**What the task asks**
Would you please retype, exactly, the lines of the listing below between the line with "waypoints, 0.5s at" and the line with "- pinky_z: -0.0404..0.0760", inclusive?

┏━━

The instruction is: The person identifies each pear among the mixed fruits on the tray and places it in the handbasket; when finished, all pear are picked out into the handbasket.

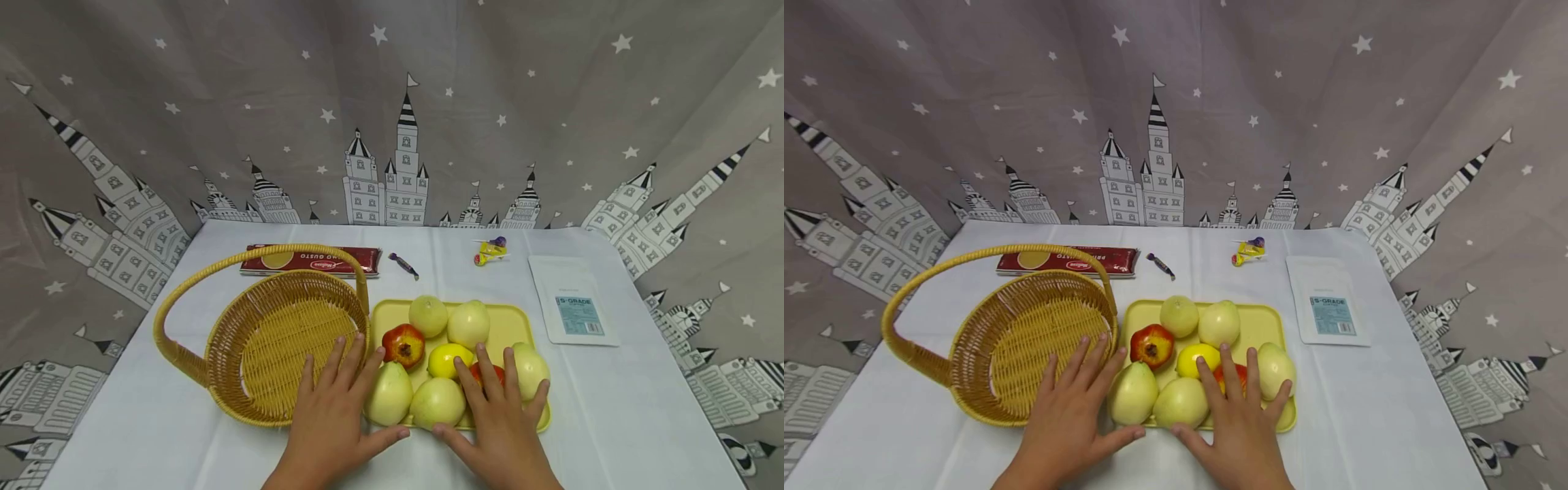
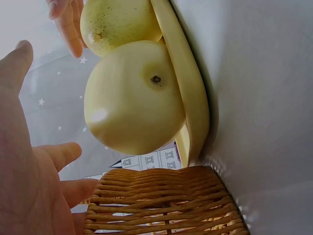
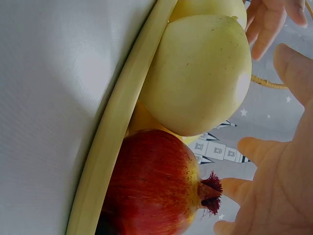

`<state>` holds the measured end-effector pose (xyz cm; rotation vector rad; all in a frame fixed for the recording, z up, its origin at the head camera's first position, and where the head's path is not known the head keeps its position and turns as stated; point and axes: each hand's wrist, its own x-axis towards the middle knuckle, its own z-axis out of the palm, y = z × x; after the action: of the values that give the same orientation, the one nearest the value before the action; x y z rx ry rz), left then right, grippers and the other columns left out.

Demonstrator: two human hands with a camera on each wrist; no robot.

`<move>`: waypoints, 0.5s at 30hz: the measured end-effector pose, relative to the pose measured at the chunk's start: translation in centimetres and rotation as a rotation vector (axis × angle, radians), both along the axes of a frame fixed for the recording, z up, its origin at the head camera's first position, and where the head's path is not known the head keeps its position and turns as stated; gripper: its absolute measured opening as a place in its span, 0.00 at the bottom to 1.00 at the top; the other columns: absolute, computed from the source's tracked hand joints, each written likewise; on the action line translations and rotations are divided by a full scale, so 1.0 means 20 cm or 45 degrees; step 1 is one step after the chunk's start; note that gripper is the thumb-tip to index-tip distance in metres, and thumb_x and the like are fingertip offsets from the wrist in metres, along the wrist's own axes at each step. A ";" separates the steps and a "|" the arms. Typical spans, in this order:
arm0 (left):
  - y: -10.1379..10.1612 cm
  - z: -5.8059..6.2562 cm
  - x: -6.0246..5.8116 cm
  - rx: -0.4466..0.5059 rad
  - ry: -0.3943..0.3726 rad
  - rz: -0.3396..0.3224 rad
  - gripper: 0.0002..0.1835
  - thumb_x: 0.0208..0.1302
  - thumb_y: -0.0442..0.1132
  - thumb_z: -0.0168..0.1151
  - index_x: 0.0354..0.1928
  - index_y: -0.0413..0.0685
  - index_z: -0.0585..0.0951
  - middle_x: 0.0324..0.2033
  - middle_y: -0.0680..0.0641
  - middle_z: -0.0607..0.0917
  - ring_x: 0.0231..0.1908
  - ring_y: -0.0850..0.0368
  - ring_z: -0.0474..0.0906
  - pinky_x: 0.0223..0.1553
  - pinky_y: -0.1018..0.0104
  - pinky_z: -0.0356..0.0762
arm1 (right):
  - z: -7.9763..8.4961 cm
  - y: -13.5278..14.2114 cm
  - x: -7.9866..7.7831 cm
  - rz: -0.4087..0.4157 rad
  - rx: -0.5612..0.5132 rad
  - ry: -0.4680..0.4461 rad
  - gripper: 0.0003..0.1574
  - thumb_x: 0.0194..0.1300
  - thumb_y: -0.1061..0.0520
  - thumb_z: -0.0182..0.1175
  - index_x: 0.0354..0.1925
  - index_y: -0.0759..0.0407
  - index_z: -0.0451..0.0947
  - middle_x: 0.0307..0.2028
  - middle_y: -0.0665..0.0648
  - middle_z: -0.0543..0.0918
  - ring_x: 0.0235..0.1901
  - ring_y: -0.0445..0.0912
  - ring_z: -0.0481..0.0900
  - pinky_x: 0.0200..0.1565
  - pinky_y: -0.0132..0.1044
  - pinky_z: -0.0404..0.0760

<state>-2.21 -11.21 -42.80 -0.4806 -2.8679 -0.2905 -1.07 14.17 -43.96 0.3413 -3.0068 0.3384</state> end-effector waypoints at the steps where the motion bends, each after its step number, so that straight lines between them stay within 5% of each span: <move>1: 0.00 0.00 0.00 -0.001 0.000 -0.001 0.55 0.44 0.85 0.48 0.73 0.65 0.61 0.74 0.47 0.54 0.74 0.45 0.43 0.68 0.30 0.40 | 0.00 0.00 0.00 0.000 0.000 0.002 0.59 0.52 0.14 0.44 0.74 0.40 0.56 0.76 0.53 0.42 0.73 0.60 0.27 0.54 0.83 0.26; 15: 0.00 0.01 0.01 0.011 -0.016 -0.001 0.55 0.45 0.84 0.49 0.73 0.65 0.60 0.75 0.49 0.50 0.74 0.46 0.42 0.68 0.30 0.41 | 0.02 0.03 0.00 -0.005 -0.050 0.033 0.58 0.54 0.16 0.48 0.73 0.43 0.56 0.76 0.54 0.45 0.73 0.61 0.30 0.53 0.85 0.34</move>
<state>-2.07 -11.29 -42.68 -0.4801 -2.8774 -0.3068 -0.97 14.76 -43.48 0.3332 -2.9706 0.3886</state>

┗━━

**Your solution**
`<move>`: waypoints, 0.5s at 30hz: the measured end-effector pose, relative to the pose measured at the chunk's start: translation in centimetres and rotation as a rotation vector (axis × angle, radians), both along the axes of a frame fixed for the recording, z up, its origin at the head camera's first position, and where the head's path is not known the head keeps its position and turns as stated; gripper: its absolute measured opening as a place in its span, 0.00 at the bottom to 1.00 at the top; the other columns: absolute, computed from the source's tracked hand joints, each written likewise; on the action line translations and rotations are divided by a full scale, so 1.0 means 20 cm or 45 degrees; step 1 is one step after the chunk's start; note that gripper is the thumb-tip to index-tip distance in metres, and thumb_x and the like are fingertip offsets from the wrist in metres, along the wrist's own axes at each step. A ";" separates the steps and a "|" the arms. Typical spans, in this order:
arm0 (left):
  - y: -10.1379..10.1612 cm
  - z: -5.8059..6.2562 cm
  - x: -6.0246..5.8116 cm
  - rx: -0.4466..0.5059 rad
  - ry: -0.3943..0.3726 rad
  - rz: -0.3396..0.3224 rad
  - gripper: 0.0002..0.1835
  - thumb_x: 0.0208..0.1302
  - thumb_y: -0.0442..0.1132
  - thumb_z: -0.0168..0.1151
  - index_x: 0.0354..0.1928
  - index_y: -0.0413..0.0685
  - index_z: -0.0585..0.0951
  - middle_x: 0.0324..0.2033
  - middle_y: -0.0680..0.0641
  - middle_z: -0.0607..0.0917
  - ring_x: 0.0231..0.1908
  - ring_y: -0.0850..0.0368
  - ring_z: -0.0474..0.0906
  - pinky_x: 0.0223..0.1553
  - pinky_y: -0.1018..0.0104
  - pinky_z: -0.0356..0.0762
arm1 (right):
  - z: -7.9763..8.4961 cm
  - y: -13.5278..14.2114 cm
  - x: -7.9866..7.7831 cm
  - rz: -0.4087..0.4157 rad
  - rx: -0.5612..0.5132 rad
  - ry: -0.4680..0.4461 rad
  - gripper: 0.0003..0.1574
  - thumb_x: 0.0194..0.1300
  - thumb_y: -0.1061..0.0520
  - thumb_z: -0.0182..0.1175
  - index_x: 0.0354..0.1925
  - index_y: -0.0759..0.0407
  - index_z: -0.0451..0.0947
  - middle_x: 0.0307..0.2028
  - middle_y: -0.0665..0.0648
  - middle_z: -0.0543..0.0918
  - ring_x: 0.0235..0.1901
  - ring_y: -0.0445..0.0912
  - ring_z: -0.0481..0.0900
  - pinky_x: 0.0200..0.1565
  - pinky_y: -0.0132..0.1044
  - pinky_z: -0.0404..0.0760

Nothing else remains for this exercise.